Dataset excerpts
##########

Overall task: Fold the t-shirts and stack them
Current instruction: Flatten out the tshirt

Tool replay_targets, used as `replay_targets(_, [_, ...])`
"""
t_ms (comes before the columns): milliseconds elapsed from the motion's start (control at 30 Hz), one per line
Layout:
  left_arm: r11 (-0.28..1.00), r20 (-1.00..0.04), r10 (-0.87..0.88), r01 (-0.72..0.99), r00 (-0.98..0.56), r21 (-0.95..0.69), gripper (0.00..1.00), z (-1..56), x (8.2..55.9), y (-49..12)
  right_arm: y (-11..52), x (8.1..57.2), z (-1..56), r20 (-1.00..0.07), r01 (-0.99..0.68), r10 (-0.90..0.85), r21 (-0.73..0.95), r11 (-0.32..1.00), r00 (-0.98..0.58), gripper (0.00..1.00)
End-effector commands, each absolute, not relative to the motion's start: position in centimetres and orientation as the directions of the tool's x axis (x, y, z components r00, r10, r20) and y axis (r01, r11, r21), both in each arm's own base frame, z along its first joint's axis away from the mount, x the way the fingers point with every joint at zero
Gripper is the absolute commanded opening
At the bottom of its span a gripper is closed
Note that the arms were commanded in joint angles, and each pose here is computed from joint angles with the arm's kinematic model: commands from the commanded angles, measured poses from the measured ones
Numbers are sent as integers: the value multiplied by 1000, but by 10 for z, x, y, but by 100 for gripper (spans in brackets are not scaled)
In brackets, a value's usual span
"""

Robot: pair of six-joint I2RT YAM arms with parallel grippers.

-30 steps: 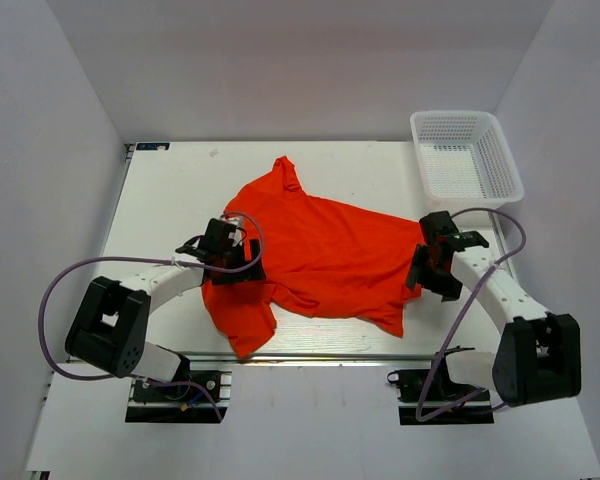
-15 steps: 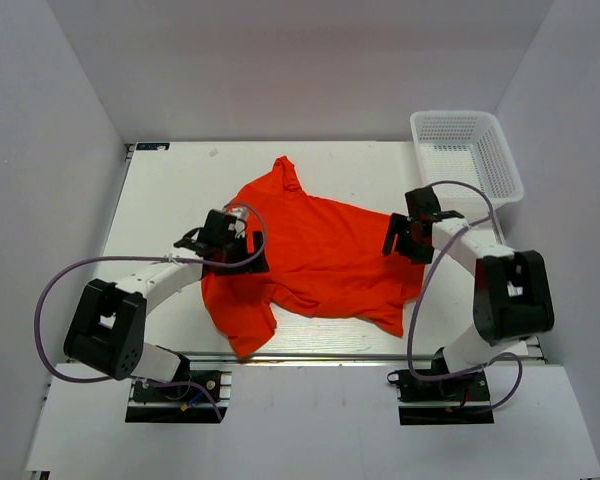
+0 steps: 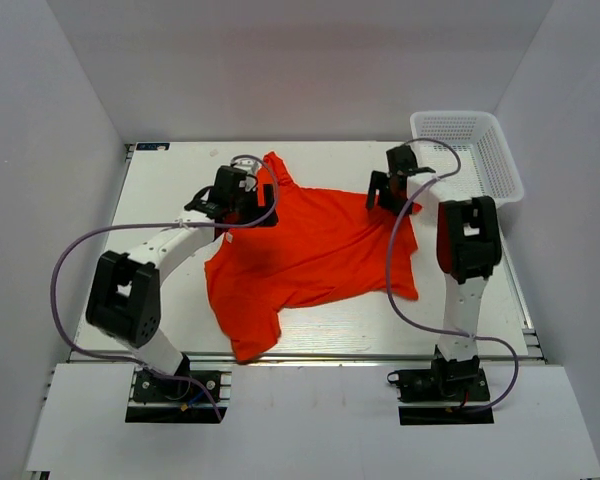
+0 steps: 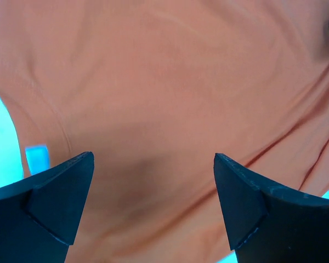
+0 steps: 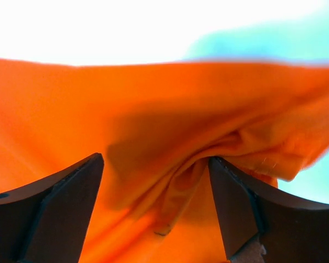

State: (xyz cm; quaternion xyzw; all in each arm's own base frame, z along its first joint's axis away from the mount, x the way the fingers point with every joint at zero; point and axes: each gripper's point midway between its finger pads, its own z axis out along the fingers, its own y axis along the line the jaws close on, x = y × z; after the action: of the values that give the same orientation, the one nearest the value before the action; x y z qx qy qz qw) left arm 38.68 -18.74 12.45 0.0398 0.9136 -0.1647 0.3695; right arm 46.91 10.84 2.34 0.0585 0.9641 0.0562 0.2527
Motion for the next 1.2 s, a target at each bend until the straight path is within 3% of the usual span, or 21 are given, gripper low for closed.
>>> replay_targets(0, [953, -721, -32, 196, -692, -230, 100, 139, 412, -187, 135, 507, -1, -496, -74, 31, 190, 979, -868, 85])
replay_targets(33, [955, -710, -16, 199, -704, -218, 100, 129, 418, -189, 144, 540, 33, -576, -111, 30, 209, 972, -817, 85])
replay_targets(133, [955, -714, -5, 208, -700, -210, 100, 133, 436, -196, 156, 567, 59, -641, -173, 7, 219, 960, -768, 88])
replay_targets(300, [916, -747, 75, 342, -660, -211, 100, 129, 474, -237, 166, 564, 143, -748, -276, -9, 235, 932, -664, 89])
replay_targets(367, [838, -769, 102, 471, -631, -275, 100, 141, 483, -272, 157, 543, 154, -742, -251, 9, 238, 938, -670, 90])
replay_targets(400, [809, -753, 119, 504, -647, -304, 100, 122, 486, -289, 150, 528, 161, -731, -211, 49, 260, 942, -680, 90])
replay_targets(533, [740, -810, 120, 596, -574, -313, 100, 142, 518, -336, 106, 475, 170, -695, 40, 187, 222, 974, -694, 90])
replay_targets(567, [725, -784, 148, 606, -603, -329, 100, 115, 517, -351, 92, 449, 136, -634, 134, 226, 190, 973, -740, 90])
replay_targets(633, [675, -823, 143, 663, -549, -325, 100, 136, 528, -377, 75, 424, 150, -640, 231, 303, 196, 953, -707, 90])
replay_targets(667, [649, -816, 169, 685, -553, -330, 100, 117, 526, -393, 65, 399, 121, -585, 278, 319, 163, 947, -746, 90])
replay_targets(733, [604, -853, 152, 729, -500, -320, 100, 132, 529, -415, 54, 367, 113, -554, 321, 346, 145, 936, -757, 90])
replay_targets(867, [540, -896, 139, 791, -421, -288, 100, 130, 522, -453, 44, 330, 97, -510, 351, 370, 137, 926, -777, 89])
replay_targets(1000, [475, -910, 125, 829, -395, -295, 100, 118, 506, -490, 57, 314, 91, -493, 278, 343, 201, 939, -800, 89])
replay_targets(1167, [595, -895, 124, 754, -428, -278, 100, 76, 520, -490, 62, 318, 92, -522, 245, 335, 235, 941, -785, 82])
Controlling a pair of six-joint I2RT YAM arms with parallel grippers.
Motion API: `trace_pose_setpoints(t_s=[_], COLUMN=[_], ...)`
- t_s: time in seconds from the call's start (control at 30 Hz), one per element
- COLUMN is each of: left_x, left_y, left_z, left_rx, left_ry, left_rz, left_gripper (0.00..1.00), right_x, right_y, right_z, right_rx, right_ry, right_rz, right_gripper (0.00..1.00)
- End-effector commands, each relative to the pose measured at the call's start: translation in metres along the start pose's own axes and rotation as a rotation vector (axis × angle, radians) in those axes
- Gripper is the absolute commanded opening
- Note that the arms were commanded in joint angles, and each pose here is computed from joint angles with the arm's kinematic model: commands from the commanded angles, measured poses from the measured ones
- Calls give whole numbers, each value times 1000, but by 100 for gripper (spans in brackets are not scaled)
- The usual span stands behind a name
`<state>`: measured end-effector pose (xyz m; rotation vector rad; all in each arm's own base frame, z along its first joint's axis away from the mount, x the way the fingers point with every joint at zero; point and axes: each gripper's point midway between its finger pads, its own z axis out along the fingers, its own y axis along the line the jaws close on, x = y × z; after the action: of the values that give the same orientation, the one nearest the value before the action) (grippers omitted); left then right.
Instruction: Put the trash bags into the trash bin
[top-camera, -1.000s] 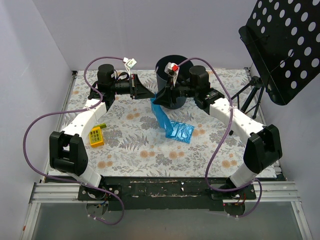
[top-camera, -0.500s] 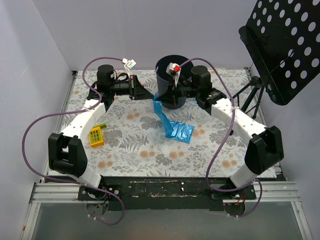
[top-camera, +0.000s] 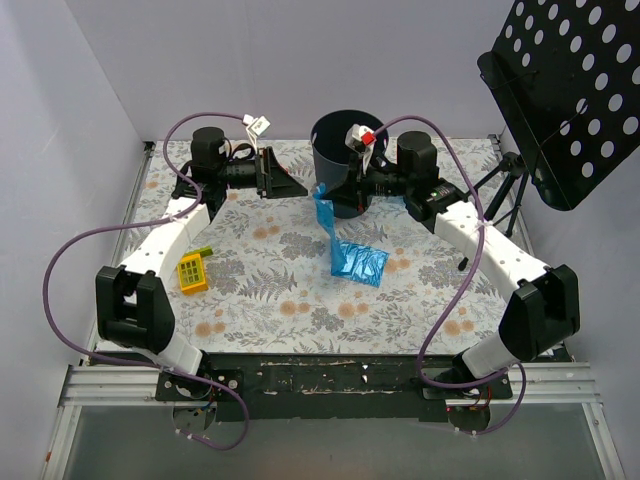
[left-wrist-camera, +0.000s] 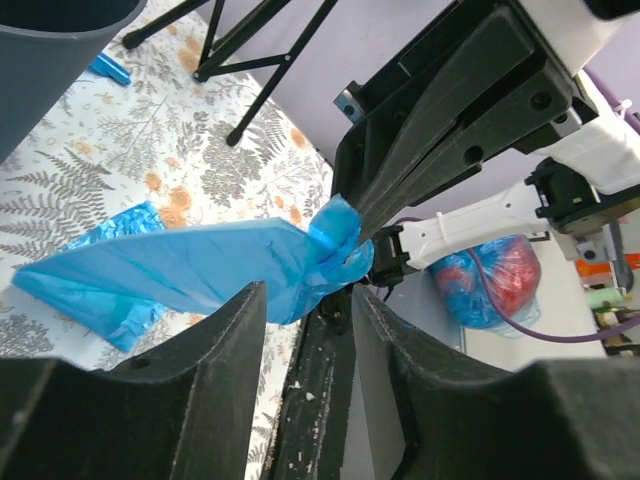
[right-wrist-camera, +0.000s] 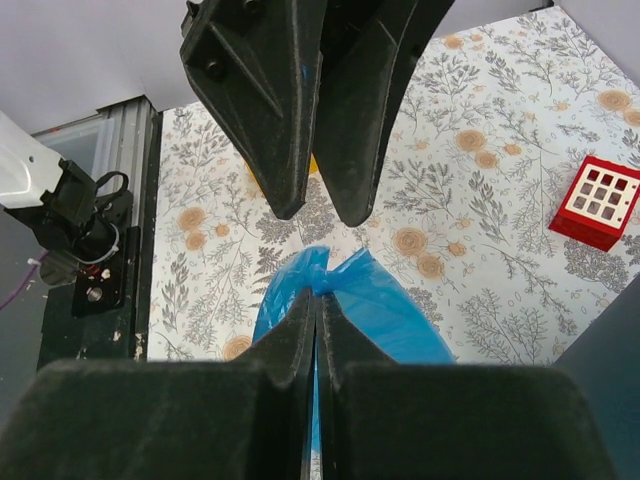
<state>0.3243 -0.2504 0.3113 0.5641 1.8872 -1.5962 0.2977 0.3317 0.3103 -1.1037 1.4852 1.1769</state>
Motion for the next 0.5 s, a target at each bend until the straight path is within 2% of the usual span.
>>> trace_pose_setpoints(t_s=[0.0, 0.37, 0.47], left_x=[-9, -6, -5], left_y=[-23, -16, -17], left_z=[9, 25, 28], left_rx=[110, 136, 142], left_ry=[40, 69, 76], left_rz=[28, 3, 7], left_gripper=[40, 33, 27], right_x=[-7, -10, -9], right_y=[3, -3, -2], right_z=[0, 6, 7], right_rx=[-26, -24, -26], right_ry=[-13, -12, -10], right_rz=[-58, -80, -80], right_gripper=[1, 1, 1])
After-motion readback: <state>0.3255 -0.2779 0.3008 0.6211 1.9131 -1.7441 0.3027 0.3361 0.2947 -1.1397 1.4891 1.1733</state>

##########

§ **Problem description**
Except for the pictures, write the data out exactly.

§ **Finished exercise**
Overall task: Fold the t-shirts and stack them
Current instruction: Flatten out the tshirt

Tool replay_targets, used as `replay_targets(_, [_, ...])`
"""
t_ms (comes before the columns): milliseconds elapsed from the motion's start (control at 30 Hz), one per line
Layout:
  left_arm: r11 (-0.28..1.00), r20 (-1.00..0.04), r10 (-0.87..0.88), r01 (-0.72..0.99), r00 (-0.98..0.56), r21 (-0.95..0.69), gripper (0.00..1.00), z (-1..56), x (8.2..55.9), y (-49..12)
  right_arm: y (-11..52), x (8.1..57.2), z (-1..56), r20 (-1.00..0.07), r01 (-0.99..0.68), r10 (-0.90..0.85), r21 (-0.73..0.95), r11 (-0.32..1.00), r00 (-0.98..0.58), gripper (0.00..1.00)
End-effector commands, each absolute, not relative to the motion's start: position in centimetres and orientation as the directions of the tool's x axis (x, y, z components r00, r10, r20) and y axis (r01, r11, r21), both in each arm's own base frame, z along its first joint's axis away from the mount, x the way the fingers point with every joint at zero
Gripper is the absolute commanded opening
At the bottom of its span a gripper is closed
Note that the arms were commanded in joint angles, and each pose here is computed from joint angles with the arm's kinematic model: commands from the commanded angles, measured poses from the measured ones
Numbers are sent as integers: the value multiplied by 1000, but by 10 for z, x, y, but by 100 for gripper (spans in brackets are not scaled)
In brackets, a value's usual span
"""

Robot: pair of six-joint I2RT YAM arms with parallel grippers.

-30 steps: 
-15 steps: 
+0 steps: 
+0 steps: 
+0 steps: 

State: (xyz cm; quaternion xyzw; all in each arm's own base frame, z along its first joint's axis away from the mount, x the way the fingers point with every joint at zero; point and axes: each gripper's point midway between its finger pads, its own z axis out along the fingers, its own y axis along the line the jaws close on, x = y × z; after the action: of the values that give the same orientation, the one nearest the value before the action; x y z qx qy qz qw) left arm 38.68 -18.74 12.45 0.0398 0.9136 -0.1647 0.3695; right arm 46.91 10.84 2.34 0.0585 0.9641 0.0562 0.2527
Motion for the next 1.2 s, a target at each bend until the straight path is within 3% of the usual span, or 21 are given, gripper low for closed.
>>> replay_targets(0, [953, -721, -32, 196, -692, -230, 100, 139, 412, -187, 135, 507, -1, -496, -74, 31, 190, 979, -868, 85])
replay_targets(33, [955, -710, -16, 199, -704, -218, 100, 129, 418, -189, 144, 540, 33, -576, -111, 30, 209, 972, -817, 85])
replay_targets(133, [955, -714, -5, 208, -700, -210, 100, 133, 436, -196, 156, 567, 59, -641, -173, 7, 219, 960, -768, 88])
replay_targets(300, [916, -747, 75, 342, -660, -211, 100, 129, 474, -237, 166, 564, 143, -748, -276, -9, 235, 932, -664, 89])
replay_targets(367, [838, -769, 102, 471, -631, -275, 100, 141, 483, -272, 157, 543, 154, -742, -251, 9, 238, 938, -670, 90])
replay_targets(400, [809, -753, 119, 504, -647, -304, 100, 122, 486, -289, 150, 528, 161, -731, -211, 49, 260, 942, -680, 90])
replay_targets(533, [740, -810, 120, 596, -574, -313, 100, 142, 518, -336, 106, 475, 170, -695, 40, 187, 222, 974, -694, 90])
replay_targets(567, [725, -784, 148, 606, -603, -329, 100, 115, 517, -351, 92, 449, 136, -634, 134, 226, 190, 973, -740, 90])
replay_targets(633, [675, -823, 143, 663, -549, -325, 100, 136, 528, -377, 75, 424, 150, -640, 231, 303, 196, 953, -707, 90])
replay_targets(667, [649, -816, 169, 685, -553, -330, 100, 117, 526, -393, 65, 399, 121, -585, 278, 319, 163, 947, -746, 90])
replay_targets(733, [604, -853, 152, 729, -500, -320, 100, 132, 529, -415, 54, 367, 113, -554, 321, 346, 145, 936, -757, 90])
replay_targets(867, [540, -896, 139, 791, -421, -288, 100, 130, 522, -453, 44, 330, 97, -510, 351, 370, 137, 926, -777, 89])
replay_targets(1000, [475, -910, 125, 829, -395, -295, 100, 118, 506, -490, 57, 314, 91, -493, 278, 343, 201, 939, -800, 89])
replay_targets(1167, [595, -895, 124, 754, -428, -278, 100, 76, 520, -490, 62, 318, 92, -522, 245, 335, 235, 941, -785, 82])
Controlling a pair of six-joint I2RT YAM arms with parallel grippers.
Motion API: `trace_pose_setpoints(t_s=[_], COLUMN=[_], ...)`
- t_s: time in seconds from the call's start (control at 30 Hz), one per element
- COLUMN is each of: left_x, left_y, left_z, left_rx, left_ry, left_rz, left_gripper (0.00..1.00), right_x, right_y, right_z, right_rx, right_ry, right_rz, right_gripper (0.00..1.00)
- End-effector commands, each relative to the pose measured at the call's start: translation in metres along the start pose's own axes and rotation as a rotation vector (axis × angle, radians) in those axes
- Gripper is the absolute commanded opening
- Note that the arms were commanded in joint angles, and each pose here is computed from joint angles with the arm's kinematic model: commands from the commanded angles, measured poses from the measured ones
- Calls give whole numbers, each value times 1000, but by 100 for gripper (spans in brackets are not scaled)
- The usual span stands behind a name
`<state>`: measured end-effector pose (xyz m; rotation vector rad; all in each arm's own base frame, z along its first joint's axis away from the mount, x the way the fingers point with every joint at zero; point and axes: each gripper's point midway between its finger pads, its own z axis out along the fingers, its own y axis along the line the jaws close on, x = y × z; after the action: of the values that give the same orientation, the one nearest the value before the action) (grippers omitted); left then right.
Instruction: Put the trash bags into the trash bin
[top-camera, -1.000s] 
[top-camera, -0.500s] 
[top-camera, +0.000s] 
[left-wrist-camera, +0.000s] 
[right-wrist-camera, +0.000s] 
<state>0.3243 -0.2504 0.3113 0.5641 1.8872 -1.5962 0.2977 0.3317 0.3103 -1.1037 1.4852 1.1769</state>
Motion for the next 0.5 s, a target at each bend until the straight path is within 2% of the usual span.
>>> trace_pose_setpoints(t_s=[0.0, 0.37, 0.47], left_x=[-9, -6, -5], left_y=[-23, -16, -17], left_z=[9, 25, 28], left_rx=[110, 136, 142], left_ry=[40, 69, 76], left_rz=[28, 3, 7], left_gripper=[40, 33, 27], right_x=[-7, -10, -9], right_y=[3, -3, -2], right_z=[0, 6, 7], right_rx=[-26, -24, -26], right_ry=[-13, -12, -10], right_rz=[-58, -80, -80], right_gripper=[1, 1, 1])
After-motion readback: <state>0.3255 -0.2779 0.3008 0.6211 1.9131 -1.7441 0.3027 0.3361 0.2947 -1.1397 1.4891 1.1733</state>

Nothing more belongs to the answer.